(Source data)
┌──
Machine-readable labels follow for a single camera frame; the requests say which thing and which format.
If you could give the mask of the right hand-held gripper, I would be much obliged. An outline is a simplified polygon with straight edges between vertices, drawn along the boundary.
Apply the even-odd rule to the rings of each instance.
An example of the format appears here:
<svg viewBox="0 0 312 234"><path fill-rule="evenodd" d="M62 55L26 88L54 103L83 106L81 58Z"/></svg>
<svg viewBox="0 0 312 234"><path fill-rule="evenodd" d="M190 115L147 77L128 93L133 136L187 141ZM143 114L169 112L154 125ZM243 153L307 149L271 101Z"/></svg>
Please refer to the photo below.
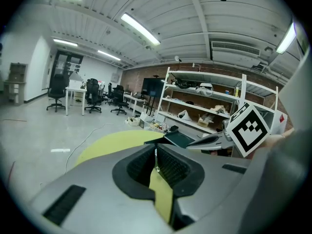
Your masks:
<svg viewBox="0 0 312 234"><path fill-rule="evenodd" d="M189 145L187 149L217 151L231 149L232 157L246 158L267 139L271 131L256 107L245 102L240 109L222 122L222 129L227 142L215 142L218 134L210 134Z"/></svg>

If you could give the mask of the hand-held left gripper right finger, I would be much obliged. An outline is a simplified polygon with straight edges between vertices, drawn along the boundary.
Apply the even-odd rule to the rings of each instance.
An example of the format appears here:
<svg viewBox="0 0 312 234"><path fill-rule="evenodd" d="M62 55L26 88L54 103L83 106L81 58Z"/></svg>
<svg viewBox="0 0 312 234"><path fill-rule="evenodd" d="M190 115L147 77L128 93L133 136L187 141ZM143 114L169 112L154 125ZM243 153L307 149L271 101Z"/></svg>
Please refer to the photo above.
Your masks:
<svg viewBox="0 0 312 234"><path fill-rule="evenodd" d="M172 189L169 224L193 224L217 207L237 186L250 160L212 156L170 144L157 144L160 174Z"/></svg>

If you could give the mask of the dark green box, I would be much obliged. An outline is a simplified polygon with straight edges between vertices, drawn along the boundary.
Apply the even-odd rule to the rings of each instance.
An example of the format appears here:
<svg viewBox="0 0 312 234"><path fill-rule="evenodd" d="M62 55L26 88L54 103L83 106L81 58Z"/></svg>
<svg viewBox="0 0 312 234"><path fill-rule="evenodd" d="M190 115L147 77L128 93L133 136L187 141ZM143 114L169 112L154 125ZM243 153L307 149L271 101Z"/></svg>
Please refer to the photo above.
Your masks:
<svg viewBox="0 0 312 234"><path fill-rule="evenodd" d="M186 148L190 143L195 141L193 138L179 131L166 133L163 137L170 144L181 148Z"/></svg>

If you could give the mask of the person's right forearm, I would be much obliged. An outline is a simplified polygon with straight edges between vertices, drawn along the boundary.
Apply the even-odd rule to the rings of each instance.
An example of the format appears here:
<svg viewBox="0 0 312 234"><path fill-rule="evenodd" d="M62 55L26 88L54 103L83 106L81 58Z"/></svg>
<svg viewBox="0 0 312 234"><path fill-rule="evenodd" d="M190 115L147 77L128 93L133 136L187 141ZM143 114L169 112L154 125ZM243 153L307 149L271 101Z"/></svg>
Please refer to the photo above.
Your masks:
<svg viewBox="0 0 312 234"><path fill-rule="evenodd" d="M294 128L289 129L288 131L278 134L278 135L270 135L266 138L266 140L262 143L261 147L263 148L271 148L275 146L278 142L286 139L289 137L291 134L295 132Z"/></svg>

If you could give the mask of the white plastic bag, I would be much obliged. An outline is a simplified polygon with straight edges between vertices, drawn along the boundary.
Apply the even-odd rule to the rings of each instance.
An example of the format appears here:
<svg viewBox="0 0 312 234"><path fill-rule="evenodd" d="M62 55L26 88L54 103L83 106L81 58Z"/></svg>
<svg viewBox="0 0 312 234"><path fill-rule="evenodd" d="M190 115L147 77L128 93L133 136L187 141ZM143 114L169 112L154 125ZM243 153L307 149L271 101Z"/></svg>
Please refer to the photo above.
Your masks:
<svg viewBox="0 0 312 234"><path fill-rule="evenodd" d="M187 110L183 110L180 113L178 113L177 117L181 120L192 121Z"/></svg>

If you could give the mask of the clear plastic bin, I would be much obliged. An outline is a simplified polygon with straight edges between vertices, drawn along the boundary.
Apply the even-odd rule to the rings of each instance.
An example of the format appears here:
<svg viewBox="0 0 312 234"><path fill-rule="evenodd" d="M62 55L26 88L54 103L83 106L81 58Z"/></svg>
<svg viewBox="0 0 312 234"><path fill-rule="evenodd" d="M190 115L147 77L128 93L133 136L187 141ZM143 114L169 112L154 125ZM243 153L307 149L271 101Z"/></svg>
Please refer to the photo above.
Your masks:
<svg viewBox="0 0 312 234"><path fill-rule="evenodd" d="M169 129L170 127L165 122L161 123L161 122L153 120L149 125L150 131L154 131L158 133L166 133L167 131L169 131Z"/></svg>

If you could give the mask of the round table with green cloth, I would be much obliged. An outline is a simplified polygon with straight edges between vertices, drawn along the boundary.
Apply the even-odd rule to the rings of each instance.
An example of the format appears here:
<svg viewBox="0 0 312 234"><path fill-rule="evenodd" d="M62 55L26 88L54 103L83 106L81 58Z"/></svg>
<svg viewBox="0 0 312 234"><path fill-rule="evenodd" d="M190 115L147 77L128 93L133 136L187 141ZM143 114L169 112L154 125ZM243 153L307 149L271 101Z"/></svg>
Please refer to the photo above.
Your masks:
<svg viewBox="0 0 312 234"><path fill-rule="evenodd" d="M87 147L76 160L79 165L89 159L115 153L124 149L142 145L144 142L162 138L163 134L147 130L129 130L106 135ZM165 222L170 221L173 190L160 175L160 170L153 169L149 188L156 194L155 208Z"/></svg>

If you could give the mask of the white headset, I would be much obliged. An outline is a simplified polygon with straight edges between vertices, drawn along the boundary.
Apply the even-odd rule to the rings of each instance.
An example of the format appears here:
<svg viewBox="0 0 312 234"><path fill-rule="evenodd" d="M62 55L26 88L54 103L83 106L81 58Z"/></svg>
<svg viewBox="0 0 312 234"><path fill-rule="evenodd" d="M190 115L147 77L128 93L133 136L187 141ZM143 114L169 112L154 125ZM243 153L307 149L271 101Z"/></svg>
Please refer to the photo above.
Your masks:
<svg viewBox="0 0 312 234"><path fill-rule="evenodd" d="M214 93L213 85L211 83L201 83L195 88L196 93L211 96Z"/></svg>

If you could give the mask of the white cabinet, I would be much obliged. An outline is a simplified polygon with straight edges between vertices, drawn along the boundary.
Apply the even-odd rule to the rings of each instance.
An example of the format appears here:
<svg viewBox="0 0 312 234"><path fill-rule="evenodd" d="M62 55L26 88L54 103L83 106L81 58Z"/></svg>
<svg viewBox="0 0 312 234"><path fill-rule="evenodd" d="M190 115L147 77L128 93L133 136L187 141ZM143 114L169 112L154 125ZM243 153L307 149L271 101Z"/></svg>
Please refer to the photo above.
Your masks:
<svg viewBox="0 0 312 234"><path fill-rule="evenodd" d="M281 135L285 132L288 120L288 115L286 113L275 110L274 113L265 113L263 118L270 129L271 135Z"/></svg>

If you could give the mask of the long white desk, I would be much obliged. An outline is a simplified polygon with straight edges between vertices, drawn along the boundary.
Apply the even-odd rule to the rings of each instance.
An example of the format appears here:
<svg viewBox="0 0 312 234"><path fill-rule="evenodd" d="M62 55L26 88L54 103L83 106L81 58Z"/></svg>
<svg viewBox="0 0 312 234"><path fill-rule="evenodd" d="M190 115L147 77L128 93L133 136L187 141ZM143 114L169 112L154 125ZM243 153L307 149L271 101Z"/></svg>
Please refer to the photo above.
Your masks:
<svg viewBox="0 0 312 234"><path fill-rule="evenodd" d="M138 98L135 98L131 95L128 95L128 94L124 94L123 95L124 99L126 101L128 101L129 103L129 108L132 109L132 116L134 117L136 115L136 112L142 112L142 109L143 109L143 106L144 106L144 103L146 102L146 100L144 99L138 99Z"/></svg>

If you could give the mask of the white ceiling air conditioner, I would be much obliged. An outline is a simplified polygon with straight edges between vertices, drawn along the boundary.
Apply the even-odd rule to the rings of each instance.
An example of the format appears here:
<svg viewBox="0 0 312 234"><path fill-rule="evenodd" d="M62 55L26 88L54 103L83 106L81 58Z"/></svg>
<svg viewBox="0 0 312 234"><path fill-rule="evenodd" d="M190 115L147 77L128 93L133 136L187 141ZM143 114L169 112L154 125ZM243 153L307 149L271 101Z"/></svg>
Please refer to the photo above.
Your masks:
<svg viewBox="0 0 312 234"><path fill-rule="evenodd" d="M260 64L260 50L244 44L212 41L212 58L215 62L252 68Z"/></svg>

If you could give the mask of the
└──
> _TASK DETAILS_
Out of the preceding entries, pull each line that contains the word "held".

> _PROBLEM SOLUTION_
If you could give the mask of the right hand-held gripper, I would be much obliged. An outline is a simplified polygon with straight edges between vertices, drawn along the boundary.
If you could give the mask of the hand-held left gripper right finger, I would be much obliged. An outline is a simplified polygon with straight edges between vertices, drawn along the boundary.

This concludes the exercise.